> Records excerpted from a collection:
.....
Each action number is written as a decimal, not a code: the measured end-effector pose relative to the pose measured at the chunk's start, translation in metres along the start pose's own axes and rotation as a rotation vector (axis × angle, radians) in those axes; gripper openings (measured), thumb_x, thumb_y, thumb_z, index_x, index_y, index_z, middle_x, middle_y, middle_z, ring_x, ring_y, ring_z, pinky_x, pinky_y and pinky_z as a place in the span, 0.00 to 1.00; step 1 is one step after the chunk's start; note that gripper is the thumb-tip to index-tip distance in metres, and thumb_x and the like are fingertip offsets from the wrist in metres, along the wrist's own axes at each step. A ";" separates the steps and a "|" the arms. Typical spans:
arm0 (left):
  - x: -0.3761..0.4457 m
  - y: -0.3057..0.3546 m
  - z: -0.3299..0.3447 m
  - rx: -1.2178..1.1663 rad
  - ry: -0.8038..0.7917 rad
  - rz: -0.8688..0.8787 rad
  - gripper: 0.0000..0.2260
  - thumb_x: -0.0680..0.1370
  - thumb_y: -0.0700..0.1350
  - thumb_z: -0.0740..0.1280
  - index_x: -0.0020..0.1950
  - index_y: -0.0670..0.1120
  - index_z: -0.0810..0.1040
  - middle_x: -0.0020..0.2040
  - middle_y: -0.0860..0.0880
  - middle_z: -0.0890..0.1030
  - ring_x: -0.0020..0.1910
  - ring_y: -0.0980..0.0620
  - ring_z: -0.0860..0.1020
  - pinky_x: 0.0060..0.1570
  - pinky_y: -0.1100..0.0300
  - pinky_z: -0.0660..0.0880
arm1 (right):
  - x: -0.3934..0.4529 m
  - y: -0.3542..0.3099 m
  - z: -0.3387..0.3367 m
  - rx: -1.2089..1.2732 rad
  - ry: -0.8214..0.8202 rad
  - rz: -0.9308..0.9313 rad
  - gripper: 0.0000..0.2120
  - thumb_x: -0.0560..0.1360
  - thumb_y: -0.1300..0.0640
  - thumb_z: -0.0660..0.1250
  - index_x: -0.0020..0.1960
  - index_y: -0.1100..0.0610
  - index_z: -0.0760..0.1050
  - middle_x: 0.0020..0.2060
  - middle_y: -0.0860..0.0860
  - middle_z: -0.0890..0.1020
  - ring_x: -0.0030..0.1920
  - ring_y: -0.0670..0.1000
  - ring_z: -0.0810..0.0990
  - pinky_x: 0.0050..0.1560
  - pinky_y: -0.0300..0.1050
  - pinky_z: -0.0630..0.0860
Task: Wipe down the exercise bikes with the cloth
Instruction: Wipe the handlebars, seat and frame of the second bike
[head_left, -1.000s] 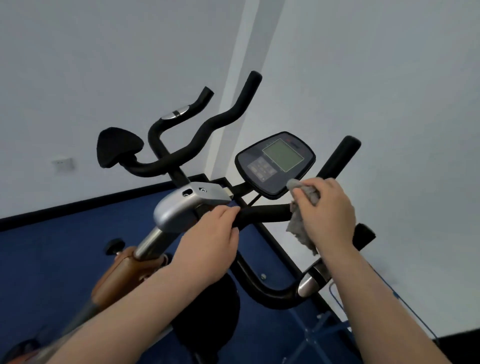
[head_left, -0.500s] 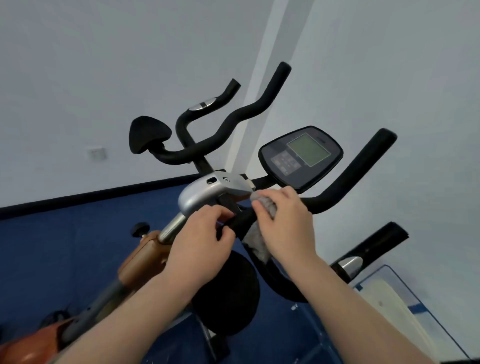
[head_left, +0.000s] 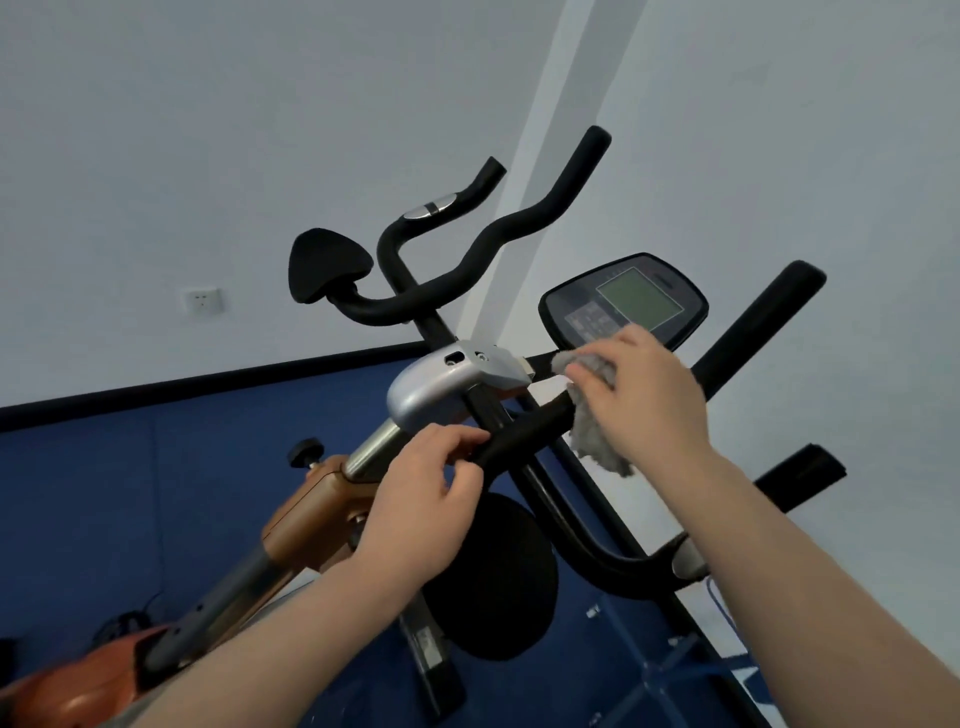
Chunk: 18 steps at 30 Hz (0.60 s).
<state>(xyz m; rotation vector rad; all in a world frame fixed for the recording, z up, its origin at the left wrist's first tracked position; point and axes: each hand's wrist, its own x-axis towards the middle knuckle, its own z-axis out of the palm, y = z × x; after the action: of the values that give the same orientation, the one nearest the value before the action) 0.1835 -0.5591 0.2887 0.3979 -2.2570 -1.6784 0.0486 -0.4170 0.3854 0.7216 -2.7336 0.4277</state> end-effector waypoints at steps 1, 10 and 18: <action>0.001 0.000 -0.001 -0.010 0.006 -0.001 0.14 0.74 0.50 0.57 0.53 0.67 0.75 0.44 0.60 0.78 0.38 0.61 0.76 0.37 0.66 0.68 | -0.004 -0.004 0.005 0.024 0.039 0.055 0.11 0.77 0.44 0.64 0.55 0.45 0.81 0.45 0.43 0.73 0.43 0.46 0.74 0.45 0.46 0.75; 0.001 -0.001 -0.002 -0.004 -0.003 0.021 0.15 0.76 0.45 0.58 0.57 0.60 0.78 0.46 0.59 0.77 0.41 0.59 0.75 0.41 0.60 0.71 | -0.018 -0.007 0.010 0.082 0.028 0.003 0.12 0.76 0.43 0.64 0.53 0.45 0.82 0.42 0.40 0.72 0.40 0.42 0.73 0.38 0.38 0.69; 0.001 0.000 -0.003 -0.042 -0.020 0.035 0.15 0.78 0.41 0.60 0.56 0.59 0.77 0.45 0.57 0.76 0.40 0.58 0.75 0.41 0.61 0.70 | -0.045 -0.003 0.000 0.382 -0.101 -0.029 0.10 0.73 0.50 0.71 0.54 0.42 0.82 0.46 0.41 0.77 0.48 0.42 0.77 0.50 0.44 0.77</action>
<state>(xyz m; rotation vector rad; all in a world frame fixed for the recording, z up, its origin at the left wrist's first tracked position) 0.1842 -0.5620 0.2894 0.3317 -2.2260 -1.7164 0.0880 -0.3998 0.3706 0.8945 -2.7594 0.9474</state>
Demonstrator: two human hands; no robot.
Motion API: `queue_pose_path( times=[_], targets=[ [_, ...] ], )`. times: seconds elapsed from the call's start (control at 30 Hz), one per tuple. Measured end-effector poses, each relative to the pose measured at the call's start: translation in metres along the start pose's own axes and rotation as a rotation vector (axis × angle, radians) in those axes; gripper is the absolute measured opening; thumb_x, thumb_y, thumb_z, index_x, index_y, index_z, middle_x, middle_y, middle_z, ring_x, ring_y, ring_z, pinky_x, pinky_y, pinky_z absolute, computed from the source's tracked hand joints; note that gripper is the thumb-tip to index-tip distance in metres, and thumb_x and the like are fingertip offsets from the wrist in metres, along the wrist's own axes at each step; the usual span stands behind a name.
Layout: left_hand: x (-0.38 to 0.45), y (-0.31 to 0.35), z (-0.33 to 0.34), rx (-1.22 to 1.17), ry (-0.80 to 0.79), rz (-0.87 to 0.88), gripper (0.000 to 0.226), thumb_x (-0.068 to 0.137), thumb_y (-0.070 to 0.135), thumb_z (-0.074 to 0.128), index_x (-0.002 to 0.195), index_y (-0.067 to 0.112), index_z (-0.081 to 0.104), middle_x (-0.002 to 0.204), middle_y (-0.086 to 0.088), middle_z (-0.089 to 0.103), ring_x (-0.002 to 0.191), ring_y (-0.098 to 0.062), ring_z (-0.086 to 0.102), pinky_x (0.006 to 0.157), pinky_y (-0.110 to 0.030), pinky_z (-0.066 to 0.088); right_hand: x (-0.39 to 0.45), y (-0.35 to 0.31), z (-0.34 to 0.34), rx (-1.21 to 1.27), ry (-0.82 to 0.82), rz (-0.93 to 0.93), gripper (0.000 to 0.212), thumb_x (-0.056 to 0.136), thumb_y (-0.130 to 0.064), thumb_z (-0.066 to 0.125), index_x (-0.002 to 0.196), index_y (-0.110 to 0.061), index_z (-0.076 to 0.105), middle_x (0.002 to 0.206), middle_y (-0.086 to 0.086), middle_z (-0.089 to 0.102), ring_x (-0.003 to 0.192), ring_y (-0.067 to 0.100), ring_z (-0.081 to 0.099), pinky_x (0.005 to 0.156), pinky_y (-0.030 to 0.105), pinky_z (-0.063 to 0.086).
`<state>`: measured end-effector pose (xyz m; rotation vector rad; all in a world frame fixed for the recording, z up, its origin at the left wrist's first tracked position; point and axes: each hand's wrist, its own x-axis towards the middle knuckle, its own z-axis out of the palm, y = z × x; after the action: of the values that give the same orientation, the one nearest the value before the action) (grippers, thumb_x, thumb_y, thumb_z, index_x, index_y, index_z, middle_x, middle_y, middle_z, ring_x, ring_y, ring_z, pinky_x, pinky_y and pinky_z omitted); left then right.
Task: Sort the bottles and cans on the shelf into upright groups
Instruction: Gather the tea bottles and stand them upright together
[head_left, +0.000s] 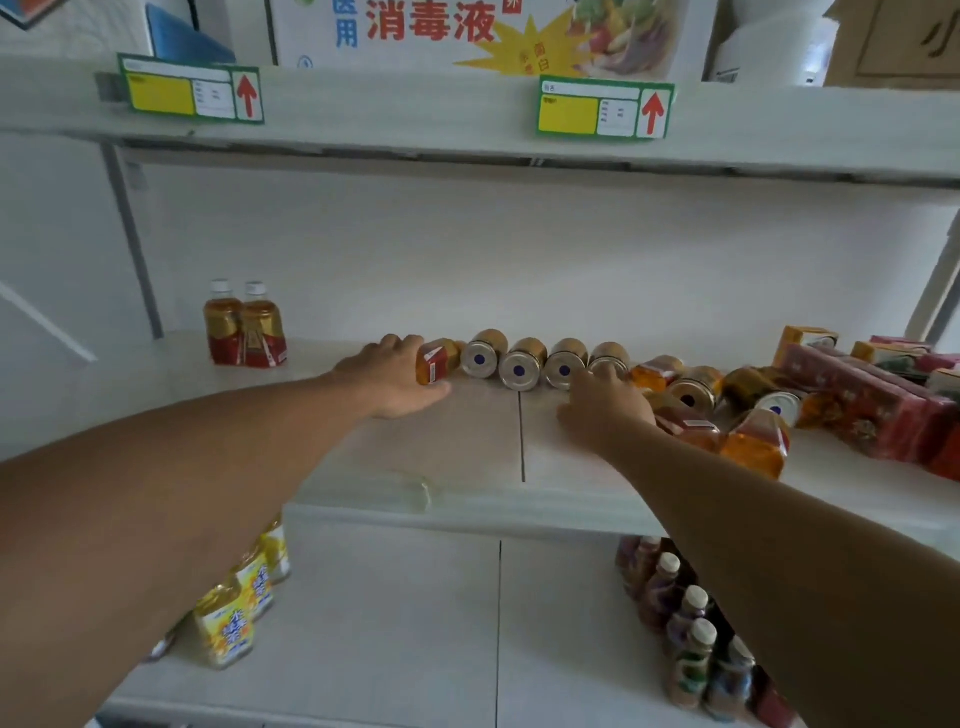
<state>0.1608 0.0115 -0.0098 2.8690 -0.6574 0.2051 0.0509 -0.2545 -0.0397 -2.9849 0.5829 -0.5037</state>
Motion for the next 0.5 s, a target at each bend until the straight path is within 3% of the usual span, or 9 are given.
queue_pose_path(
  times=[0.1, 0.33, 0.4, 0.5],
  targets=[
    [0.022, 0.003, 0.008, -0.028, 0.020, -0.019, 0.096, 0.093, 0.079, 0.053, 0.166, 0.024, 0.026, 0.164, -0.010, 0.039, 0.145, -0.036, 0.045, 0.110, -0.052, 0.046, 0.004, -0.005, 0.009, 0.048, 0.037, -0.049, 0.044, 0.095, -0.023, 0.062, 0.139, -0.022, 0.054, 0.142, 0.014, 0.052, 0.126, 0.041, 0.057, 0.079, 0.043, 0.053],
    [0.088, -0.003, 0.022, -0.024, 0.003, -0.007, 0.088, 0.098, 0.069, 0.060, 0.160, 0.012, 0.034, 0.155, -0.017, 0.047, 0.139, -0.039, 0.051, 0.104, -0.050, 0.049, 0.008, -0.006, 0.005, 0.176, 0.018, -0.003, 0.064, 0.083, -0.037, 0.064, 0.146, -0.032, 0.049, 0.136, 0.005, 0.054, 0.116, 0.035, 0.062, 0.078, 0.041, 0.048],
    [0.102, -0.006, 0.026, -0.038, -0.018, -0.015, 0.078, 0.100, 0.065, 0.060, 0.151, 0.008, 0.044, 0.142, -0.018, 0.057, 0.126, -0.038, 0.059, 0.096, -0.045, 0.051, 0.011, -0.007, 0.002, 0.168, -0.010, 0.024, 0.060, 0.084, -0.040, 0.064, 0.141, -0.028, 0.053, 0.126, 0.006, 0.059, 0.107, 0.033, 0.064, 0.076, 0.039, 0.049],
    [0.110, -0.007, 0.034, -0.056, -0.025, -0.023, 0.052, 0.103, 0.054, 0.062, 0.121, 0.005, 0.064, 0.095, -0.010, 0.064, 0.088, -0.030, 0.063, 0.072, -0.037, 0.045, 0.017, -0.010, -0.003, 0.131, -0.055, 0.049, 0.048, 0.092, -0.041, 0.063, 0.135, -0.020, 0.055, 0.119, 0.010, 0.063, 0.104, 0.035, 0.066, 0.078, 0.040, 0.054]
  ],
)
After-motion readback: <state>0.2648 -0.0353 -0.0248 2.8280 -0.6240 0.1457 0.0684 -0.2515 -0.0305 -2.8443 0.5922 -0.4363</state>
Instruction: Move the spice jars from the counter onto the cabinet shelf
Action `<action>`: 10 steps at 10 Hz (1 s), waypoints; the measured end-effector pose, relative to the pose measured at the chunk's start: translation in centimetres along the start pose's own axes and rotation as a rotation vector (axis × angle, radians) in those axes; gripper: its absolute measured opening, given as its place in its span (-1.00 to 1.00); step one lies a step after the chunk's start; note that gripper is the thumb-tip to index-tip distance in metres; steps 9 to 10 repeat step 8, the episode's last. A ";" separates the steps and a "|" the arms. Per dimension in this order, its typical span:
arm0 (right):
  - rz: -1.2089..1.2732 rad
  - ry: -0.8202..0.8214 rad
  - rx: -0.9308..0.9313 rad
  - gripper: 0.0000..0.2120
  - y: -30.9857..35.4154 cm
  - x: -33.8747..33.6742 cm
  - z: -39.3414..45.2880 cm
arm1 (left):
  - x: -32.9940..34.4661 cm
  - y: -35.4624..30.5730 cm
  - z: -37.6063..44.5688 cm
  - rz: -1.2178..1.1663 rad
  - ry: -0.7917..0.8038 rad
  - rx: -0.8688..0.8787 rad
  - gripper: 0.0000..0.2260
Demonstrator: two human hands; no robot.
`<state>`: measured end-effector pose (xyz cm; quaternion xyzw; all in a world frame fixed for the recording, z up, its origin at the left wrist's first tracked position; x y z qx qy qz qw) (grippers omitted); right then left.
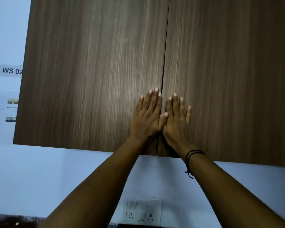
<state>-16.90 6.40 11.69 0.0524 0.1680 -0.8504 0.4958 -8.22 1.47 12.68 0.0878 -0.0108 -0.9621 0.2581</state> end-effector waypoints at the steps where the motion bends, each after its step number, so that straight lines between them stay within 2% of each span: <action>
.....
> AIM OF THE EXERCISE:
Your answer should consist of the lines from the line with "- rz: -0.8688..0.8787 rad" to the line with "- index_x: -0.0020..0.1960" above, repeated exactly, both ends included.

> REPLY:
  - rz: -0.8688..0.8787 rad
  - gripper: 0.0000..0.2260
  - thumb_x: -0.0680..0.1370
  - thumb_y: -0.0700..0.1350
  - thumb_z: -0.0740..0.1280
  - index_x: -0.0020..0.1950
  - index_y: -0.0670..0.1120
  - index_z: -0.0810..0.1040
  - middle_x: -0.0020..0.2040
  - middle_y: -0.0860..0.0880
  - middle_z: -0.0890..0.1030
  - ring_x: -0.0020..0.1910
  - ring_y: -0.0980..0.0620
  - ring_z: -0.0860..0.1020
  - pinky_x: 0.0060..0.1570
  - pinky_y: -0.1100..0.0300
  - pinky_z: -0.0660..0.0880
arm1 (right):
  - x: -0.3934..0.4529 m
  - y: -0.3542..0.3099 m
  - z: -0.3387..0.3367 m
  - rx: -1.2089..1.2732 rad
  - ry: -0.8214..0.8202 rad
  - rz: -0.9308..0.9313 rad
  - gripper: 0.0000..0.2120
  - thumb_x: -0.0560..0.1360
  - thumb_y: -0.1300..0.0640
  - thumb_z: -0.0660..0.1250
  - index_x: -0.0020..0.1960

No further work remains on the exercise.